Collection entries
┄┄┄┄┄┄┄┄┄┄┄┄┄┄┄┄┄┄┄┄

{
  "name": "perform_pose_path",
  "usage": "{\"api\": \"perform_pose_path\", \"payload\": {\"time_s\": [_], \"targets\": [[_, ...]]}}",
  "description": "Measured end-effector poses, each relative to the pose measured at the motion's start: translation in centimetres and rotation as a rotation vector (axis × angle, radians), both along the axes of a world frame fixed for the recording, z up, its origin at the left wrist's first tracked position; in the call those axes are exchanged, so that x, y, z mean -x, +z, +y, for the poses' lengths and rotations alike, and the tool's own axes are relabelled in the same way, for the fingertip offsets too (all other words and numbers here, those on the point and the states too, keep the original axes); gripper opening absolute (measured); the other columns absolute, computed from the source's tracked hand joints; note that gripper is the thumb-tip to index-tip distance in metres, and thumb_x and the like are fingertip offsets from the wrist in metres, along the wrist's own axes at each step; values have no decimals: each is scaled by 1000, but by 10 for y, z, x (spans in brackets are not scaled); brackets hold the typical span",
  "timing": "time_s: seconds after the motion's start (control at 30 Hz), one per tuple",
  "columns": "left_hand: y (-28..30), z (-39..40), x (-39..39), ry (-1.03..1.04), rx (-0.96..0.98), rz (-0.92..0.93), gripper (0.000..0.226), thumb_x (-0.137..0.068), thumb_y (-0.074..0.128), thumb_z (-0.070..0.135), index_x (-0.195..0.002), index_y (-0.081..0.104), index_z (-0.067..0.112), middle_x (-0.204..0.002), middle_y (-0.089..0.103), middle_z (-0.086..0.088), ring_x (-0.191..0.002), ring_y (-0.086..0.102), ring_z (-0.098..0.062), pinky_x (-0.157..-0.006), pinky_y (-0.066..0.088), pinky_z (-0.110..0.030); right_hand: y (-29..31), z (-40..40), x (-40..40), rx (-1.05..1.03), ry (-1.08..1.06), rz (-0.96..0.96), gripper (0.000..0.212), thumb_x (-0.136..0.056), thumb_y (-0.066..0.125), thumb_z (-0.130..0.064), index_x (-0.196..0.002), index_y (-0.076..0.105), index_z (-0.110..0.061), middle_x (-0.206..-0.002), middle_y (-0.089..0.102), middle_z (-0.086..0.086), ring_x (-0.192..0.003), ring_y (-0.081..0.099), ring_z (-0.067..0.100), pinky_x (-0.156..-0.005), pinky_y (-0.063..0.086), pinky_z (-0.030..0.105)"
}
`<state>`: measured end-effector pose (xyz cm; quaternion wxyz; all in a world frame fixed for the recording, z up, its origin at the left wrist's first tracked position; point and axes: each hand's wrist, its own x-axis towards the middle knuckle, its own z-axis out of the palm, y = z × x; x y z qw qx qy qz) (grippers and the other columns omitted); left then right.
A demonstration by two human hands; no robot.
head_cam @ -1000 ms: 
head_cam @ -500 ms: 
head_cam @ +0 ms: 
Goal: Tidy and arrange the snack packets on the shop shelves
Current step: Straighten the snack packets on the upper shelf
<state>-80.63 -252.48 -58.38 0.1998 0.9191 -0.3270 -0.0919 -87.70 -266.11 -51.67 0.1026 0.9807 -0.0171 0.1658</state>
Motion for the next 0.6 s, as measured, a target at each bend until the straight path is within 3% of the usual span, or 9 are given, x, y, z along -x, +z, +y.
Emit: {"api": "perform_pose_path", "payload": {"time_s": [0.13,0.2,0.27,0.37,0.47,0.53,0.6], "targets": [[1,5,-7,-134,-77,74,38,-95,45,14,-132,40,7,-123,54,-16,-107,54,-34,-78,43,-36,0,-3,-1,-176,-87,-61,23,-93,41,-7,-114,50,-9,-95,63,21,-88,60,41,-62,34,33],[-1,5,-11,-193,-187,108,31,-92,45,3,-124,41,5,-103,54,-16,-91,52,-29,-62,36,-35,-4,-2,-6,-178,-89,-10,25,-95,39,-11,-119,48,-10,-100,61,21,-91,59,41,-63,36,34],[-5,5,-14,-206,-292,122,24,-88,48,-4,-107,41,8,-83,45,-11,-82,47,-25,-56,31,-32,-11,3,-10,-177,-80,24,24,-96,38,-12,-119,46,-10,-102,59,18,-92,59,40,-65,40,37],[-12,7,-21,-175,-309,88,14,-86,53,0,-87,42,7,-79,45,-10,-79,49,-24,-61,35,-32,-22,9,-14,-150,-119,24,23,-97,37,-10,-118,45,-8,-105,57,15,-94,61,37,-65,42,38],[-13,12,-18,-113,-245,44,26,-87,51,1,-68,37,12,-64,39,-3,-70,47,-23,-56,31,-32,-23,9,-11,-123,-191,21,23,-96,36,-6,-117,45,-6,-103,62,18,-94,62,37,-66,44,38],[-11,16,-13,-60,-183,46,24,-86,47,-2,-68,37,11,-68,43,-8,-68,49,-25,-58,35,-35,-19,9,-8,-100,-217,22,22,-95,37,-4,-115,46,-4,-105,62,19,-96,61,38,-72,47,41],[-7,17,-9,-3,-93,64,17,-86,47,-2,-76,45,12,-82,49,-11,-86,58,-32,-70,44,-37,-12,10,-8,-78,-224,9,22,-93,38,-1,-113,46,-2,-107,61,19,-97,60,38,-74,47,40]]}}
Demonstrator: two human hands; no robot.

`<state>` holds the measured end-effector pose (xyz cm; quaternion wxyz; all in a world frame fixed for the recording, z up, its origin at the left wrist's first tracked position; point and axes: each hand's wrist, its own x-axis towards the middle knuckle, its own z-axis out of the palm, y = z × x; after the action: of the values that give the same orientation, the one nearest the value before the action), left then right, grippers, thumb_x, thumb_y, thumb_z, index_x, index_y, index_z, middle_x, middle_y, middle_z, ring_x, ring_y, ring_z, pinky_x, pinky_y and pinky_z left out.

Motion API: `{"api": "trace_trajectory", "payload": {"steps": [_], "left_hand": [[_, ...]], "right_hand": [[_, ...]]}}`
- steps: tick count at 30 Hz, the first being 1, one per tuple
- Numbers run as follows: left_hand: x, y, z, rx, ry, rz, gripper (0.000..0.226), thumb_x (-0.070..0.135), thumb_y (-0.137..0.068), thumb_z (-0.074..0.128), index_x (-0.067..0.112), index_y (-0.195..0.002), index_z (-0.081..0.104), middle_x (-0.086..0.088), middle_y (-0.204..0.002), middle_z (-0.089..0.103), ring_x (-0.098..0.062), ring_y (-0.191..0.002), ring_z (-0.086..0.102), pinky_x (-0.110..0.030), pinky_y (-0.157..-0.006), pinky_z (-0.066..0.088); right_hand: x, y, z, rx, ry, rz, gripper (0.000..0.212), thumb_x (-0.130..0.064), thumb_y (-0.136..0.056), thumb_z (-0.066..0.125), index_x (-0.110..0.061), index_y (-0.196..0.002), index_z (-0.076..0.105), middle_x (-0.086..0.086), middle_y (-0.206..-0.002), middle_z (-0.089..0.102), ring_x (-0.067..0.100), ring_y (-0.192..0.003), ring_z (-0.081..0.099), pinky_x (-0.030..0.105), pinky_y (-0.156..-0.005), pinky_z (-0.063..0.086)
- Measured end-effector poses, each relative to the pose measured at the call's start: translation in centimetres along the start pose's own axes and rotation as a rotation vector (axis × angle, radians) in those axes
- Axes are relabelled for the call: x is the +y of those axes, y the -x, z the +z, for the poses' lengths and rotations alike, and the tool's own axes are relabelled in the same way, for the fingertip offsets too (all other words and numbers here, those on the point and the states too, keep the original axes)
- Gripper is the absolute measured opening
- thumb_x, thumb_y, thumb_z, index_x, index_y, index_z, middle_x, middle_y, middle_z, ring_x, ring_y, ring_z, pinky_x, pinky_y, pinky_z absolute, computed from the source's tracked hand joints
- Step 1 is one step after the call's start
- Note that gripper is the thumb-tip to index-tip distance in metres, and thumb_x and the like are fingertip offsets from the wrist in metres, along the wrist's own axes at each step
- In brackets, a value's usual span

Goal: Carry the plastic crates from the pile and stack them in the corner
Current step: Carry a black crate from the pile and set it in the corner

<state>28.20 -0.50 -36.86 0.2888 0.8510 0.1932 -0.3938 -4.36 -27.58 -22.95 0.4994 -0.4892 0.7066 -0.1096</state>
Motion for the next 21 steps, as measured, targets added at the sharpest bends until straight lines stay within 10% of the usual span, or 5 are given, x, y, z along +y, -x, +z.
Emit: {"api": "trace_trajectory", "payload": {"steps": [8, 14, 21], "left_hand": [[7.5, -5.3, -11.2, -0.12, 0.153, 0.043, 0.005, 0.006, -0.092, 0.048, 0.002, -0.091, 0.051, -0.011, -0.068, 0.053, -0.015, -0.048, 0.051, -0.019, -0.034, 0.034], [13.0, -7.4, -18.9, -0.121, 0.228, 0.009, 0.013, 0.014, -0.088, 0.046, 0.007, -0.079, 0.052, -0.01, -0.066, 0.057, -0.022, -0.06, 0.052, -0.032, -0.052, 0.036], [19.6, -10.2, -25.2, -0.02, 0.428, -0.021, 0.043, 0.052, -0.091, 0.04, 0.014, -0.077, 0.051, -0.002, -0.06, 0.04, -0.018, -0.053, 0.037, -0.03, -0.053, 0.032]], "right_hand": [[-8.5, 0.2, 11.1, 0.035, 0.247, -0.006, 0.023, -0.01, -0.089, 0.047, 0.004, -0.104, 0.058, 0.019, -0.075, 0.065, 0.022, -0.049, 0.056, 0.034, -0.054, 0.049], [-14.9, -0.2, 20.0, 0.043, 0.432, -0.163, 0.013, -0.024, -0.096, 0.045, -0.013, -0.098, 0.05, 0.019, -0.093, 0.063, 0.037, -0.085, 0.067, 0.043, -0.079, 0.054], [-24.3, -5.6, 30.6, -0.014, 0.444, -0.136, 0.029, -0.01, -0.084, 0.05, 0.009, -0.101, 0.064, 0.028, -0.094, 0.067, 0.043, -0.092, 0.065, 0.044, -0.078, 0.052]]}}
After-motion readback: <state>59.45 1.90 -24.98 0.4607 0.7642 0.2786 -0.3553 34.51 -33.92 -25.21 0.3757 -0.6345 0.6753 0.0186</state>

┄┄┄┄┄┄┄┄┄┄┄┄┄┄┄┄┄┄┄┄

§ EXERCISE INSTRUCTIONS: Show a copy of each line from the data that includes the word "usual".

§ OUTPUT FOR THIS EXERCISE:
Motion for the next 0.6 s, as measured, a target at each bend until the straight path is within 3% of the usual span, or 9 are given, x, y, z along -x, +z, +y.
- In brackets, a value's usual span
Motion for the next 21 steps, as measured, targets added at the sharpest bends until straight lines stay within 10% of the usual span, or 5 are given, x, y, z along +y, -x, +z.

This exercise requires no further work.